[ABOUT THIS TASK]: Take the entries below and print only the lines from the one with "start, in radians" through the one with "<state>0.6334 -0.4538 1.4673", exactly as they stand, both ends included.

[SUPPLIED MATERIAL]:
□ □ □ □
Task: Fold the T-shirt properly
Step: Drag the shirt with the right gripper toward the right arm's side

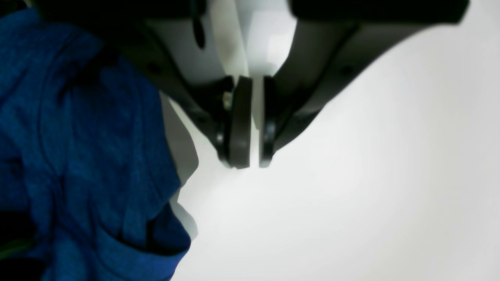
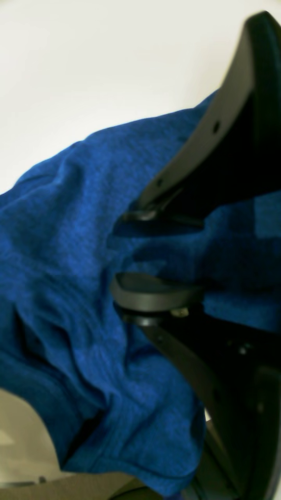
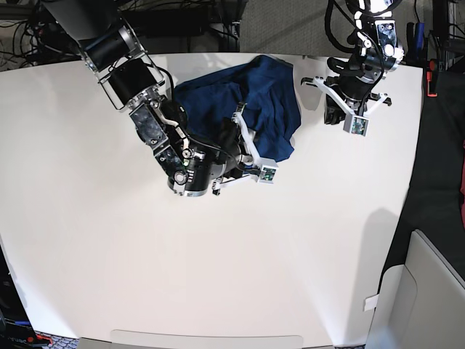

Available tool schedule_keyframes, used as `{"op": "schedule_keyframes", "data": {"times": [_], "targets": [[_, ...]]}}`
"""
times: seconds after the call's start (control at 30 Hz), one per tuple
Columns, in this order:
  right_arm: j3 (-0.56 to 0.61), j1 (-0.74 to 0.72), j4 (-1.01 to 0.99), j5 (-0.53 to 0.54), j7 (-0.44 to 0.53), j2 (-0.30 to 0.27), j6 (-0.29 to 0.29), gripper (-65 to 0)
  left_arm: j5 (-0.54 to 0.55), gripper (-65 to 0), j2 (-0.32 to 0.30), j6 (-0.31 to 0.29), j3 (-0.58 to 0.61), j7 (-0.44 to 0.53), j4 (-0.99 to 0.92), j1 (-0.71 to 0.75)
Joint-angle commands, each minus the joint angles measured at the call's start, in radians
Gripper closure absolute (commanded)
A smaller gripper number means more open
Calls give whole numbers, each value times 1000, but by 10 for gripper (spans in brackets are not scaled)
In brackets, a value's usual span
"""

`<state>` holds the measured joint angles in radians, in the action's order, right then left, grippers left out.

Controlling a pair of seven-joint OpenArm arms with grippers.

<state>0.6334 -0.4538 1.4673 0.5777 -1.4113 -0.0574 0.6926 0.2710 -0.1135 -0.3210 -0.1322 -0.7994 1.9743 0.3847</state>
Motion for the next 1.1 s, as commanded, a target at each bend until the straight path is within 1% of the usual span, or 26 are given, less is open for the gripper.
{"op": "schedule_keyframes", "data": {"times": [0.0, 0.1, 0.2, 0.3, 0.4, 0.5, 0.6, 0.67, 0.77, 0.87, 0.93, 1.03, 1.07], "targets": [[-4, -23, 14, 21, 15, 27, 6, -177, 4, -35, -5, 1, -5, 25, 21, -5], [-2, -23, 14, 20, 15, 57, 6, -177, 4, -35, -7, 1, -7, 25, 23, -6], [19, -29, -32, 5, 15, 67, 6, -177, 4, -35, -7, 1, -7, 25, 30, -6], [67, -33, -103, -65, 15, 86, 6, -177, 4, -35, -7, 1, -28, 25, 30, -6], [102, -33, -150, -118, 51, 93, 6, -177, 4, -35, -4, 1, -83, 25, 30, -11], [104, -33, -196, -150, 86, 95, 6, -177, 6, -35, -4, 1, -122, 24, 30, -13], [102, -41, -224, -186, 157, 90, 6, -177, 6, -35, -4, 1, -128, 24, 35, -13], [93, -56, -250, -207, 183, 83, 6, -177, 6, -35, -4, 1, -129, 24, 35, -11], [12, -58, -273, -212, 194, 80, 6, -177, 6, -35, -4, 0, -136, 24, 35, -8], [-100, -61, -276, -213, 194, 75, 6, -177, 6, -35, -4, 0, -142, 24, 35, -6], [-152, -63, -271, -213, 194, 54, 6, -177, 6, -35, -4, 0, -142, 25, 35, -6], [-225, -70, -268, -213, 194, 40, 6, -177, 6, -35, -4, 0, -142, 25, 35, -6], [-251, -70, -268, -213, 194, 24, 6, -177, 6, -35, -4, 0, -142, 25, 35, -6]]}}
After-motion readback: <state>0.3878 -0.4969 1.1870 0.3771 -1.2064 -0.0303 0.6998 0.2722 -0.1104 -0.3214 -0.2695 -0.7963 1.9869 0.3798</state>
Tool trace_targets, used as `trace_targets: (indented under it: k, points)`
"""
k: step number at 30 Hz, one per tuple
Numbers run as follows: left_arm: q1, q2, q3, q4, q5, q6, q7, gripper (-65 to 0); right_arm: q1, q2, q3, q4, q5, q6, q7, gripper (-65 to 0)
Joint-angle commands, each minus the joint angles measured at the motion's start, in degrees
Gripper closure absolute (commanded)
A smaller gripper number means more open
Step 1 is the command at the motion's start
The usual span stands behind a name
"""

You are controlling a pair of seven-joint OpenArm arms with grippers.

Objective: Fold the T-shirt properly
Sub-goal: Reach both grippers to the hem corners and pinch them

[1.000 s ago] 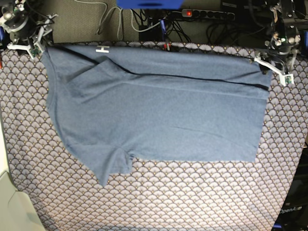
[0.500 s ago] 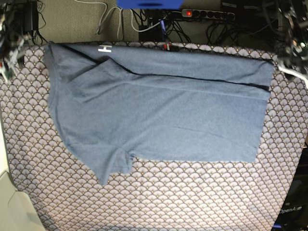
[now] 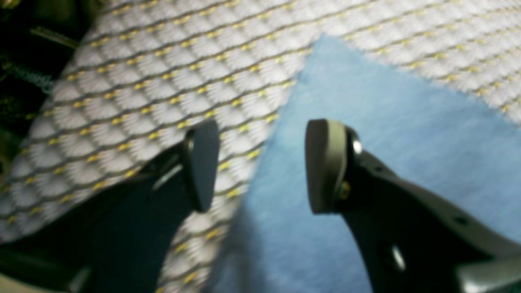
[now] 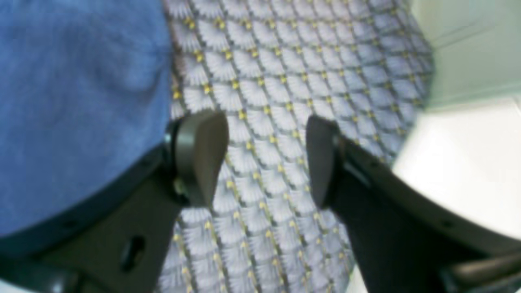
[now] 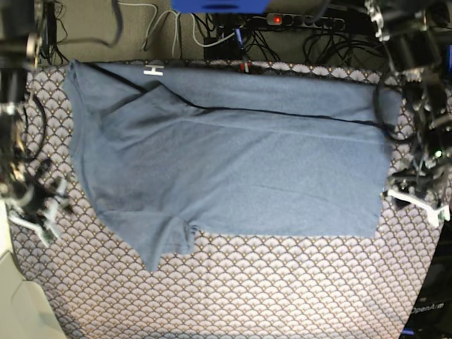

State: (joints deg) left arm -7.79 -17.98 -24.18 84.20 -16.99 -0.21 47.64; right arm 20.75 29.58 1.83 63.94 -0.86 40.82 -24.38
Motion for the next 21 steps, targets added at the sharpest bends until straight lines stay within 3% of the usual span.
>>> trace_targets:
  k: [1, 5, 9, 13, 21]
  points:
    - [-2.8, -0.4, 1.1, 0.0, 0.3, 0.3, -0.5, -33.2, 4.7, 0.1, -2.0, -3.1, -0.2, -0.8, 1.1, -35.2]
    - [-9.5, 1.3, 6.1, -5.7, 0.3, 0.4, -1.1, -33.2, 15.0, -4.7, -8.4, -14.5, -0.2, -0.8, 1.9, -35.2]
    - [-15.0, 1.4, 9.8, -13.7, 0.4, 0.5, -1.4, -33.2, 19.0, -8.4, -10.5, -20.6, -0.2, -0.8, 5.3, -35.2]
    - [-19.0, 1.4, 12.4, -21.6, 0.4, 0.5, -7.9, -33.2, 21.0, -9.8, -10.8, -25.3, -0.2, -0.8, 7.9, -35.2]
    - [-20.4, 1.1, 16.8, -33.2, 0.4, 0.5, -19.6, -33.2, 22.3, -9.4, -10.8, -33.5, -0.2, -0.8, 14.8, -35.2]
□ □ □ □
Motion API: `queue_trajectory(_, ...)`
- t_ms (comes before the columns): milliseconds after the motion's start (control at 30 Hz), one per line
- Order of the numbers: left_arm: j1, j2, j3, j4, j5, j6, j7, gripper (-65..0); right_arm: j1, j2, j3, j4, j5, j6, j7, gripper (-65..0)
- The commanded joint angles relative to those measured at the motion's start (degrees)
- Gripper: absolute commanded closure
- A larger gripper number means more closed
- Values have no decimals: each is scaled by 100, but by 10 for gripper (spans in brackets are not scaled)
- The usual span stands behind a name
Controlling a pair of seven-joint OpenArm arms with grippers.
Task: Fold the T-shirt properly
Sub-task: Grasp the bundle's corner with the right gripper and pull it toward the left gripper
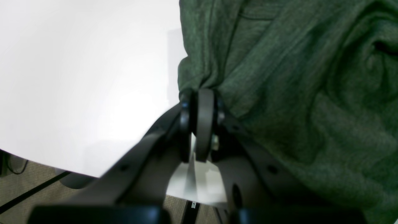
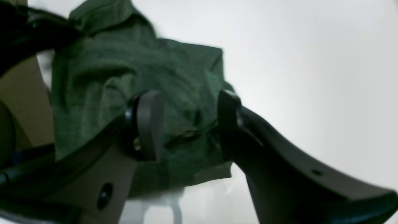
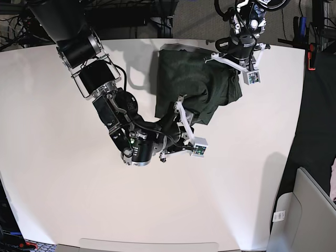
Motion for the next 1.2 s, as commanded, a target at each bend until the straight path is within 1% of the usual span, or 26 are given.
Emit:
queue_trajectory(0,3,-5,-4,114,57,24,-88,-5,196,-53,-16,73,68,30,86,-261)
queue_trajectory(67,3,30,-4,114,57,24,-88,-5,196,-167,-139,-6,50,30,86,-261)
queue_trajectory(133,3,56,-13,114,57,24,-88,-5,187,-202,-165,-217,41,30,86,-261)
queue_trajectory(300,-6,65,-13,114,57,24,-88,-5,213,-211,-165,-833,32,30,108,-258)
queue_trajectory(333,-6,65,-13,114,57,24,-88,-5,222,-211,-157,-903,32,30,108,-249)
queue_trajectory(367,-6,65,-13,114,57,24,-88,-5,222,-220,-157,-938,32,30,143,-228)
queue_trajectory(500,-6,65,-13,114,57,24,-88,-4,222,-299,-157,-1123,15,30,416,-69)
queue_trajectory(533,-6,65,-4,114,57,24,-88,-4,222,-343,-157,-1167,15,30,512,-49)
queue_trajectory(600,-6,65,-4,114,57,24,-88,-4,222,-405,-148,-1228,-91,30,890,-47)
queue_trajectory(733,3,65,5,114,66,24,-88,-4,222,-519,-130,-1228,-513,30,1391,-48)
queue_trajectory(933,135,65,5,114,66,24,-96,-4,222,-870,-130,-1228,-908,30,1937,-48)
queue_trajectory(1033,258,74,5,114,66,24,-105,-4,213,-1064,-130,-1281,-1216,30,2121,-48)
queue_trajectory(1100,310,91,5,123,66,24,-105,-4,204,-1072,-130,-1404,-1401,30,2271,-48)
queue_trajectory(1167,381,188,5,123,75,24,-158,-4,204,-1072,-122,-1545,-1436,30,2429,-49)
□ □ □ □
[YOUR SOLUTION]:
Joint-angle commands, each minus the joint angles measured at the call's start, in radians
Gripper closure absolute (commanded)
A smaller gripper number means more open
Calls give whole numbers, each value times 1000, but by 10 for gripper (spans in brackets are not scaled)
In brackets, a value's usual span
"""

`<state>` holds the measured joint angles in radians, in the action's order, right then left, grippers left out.

Controlling a pair of seven-joint OpenArm arms with grippers.

<state>0.6334 -0.4538 1.4673 0.5777 -1.4113 -0.0574 0.6926 0.2710 -0.1135 -0.3210 -0.1322 -0.7994 1.9743 0.3847</state>

Work on the exercise is now finished.